Most of what gets built starts from something that already exists: a brief, a reference, a spec. The work here started from less than that. A feeling with no character attached to it. A face drawn by different hands across decades, never quite agreeing with itself. A sketch on paper. A technical limit with no shape yet. In every case, the real task wasn't executing a decision someone else had already made. It was making the decision: deciding what the thing actually had to be, before building it.
The clearest example of that is also the most personal one.
A Feeling, Before a Character
No brief existed beyond the one I wrote myself: a short emotional arc, a moment of quiet overthinking, then a small mental shrug, then a determined half-smile.

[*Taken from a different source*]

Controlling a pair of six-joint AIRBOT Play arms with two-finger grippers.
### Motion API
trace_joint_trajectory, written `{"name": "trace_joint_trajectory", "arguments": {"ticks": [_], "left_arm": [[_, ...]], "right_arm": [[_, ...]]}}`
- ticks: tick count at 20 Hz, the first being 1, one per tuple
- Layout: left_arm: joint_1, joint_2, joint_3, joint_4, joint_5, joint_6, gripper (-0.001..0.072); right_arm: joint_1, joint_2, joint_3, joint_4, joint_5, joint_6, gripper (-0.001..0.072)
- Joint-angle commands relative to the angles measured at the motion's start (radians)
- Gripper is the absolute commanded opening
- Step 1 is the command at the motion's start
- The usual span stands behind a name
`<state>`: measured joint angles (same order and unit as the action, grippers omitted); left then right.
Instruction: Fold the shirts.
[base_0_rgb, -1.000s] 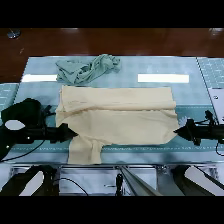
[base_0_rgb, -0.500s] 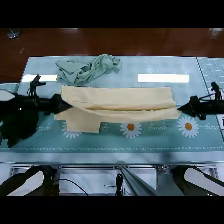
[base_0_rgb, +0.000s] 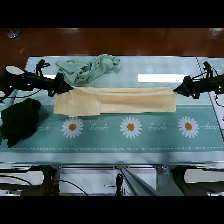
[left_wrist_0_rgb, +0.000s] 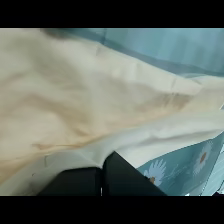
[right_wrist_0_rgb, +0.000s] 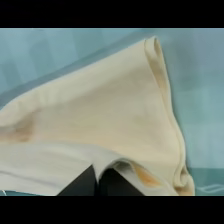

Built like a short character study for an unannounced project, with everything that usually comes with one, casting, costume, direction, handled alone.
The character came after the feeling, not before it. Diana was built in Metahuman to carry that specific arc, in a setting isolated and slightly futuristic enough to hold a quiet emotional beat without distraction. The costume, worked out between MetaTailor and Blender, is neutral and athletic, still being refined.
Body & Camera Animation
Hand-keyed on the Metahuman body rig, following the beats laid out in the storyboard. Camera movement was animated separately, cut to a rhythm that matched the emotional arc frame by frame.
Facial Performance
The expressions were too subtle to hand-animate convincingly. The fix was performing them myself on camera, on the exact timing the storyboard called for, then transferring that performance onto Diana's face.
One Subject, Many Languages
The same subject gave shape to completely different visual languages, just by changing the rules built around it.
Fiat 500 is one of my favorite models to work with: I've used it across several studies and projects, precisely because its form is iconic enough to survive almost any stylistic treatment without losing its identity.
Toon, Dark
High-contrast shadows, the palette stripped back to near-monochrome with selective color. Noir prop style, closer to sin-city graphic novel than cartoon.
Pixel Art, VGA
12 FPS, 256-color limited palette and a fixed pixel grid, referencing the aesthetic of early 90s games running on VGA hardware.
Photoreal, Damaged
The same model in V-Ray. Weathered paint, rust, and a full-side tag applied as a decal. Parked. Waiting. Clearly not for the first time.
Breakdown
A technical breakdown of the model. Wireframe and render passes in a style that references Tron: grid lines, neon outlines, dark environment.
A reference is only as useful as the decisions you're willing to make where it runs out.
Reading a Reference, or Rewriting It
Sometimes the reference is incomplete, and the work is filling the gap plausibly. Sometimes it's complete, and the work is deciding to leave it behind entirely.
Another World
Architecture inspired by an Escher painting, built into a navigable 3D space. The real work was deciding how to resolve the impossibilities so the space read as harmonious and coherent from every angle.
Stonehenge 2.0
A reference as fixed as it gets, rebuilt from scratch anyway. Procedurally modeled in 3ds Max, scattered with foliage, rendered in V-Ray. Same stones, different language: somewhere between brutalist and fantasy.
From Sketch to Rig
A brand mascot for an advertising campaign started as a sketch on paper, nothing more concrete than that. Translating it into 3D meant deciding on volume, proportion, and posture the sketch only implied, then building a full body and facial rig able to carry whatever direction the campaign needed.
Animated Pose
A finished animation test: body and facial rig moving together, carrying the character's personality into a single held pose before the campaign brief existed.
Breakdown
The rig exposed: bones, weights, and control structure. Every decision made explicit — how much range, where the deformation lives, what a director would actually be able to adjust on set.
Designing Inside a Constraint
The same discipline holds at very different scales: dressing an entire space, or shaping a single object someone picks up.
Potion's Store
A potion store's environment prop, pushed into exaggerated toon proportions straight from a concept artist's illustration. The concept set the visual language; the model still had to hold up low poly and game-ready, not just inside the concept frame.
Stratocaster
A Fender Stratocaster reimagined as a worn stage prop: toon, but more restrained than the environment work. Most of the character lives in the texture pass and the LOD chain, not in the silhouette itself, storytelling carried by wear and material, never spelled out.
A Few Considerations
The reference was always partial, sometimes by circumstance, sometimes by choice. What made each of these work wasn't filling that gap with more research. It was deciding confidently enough that the gap stopped being visible in the result.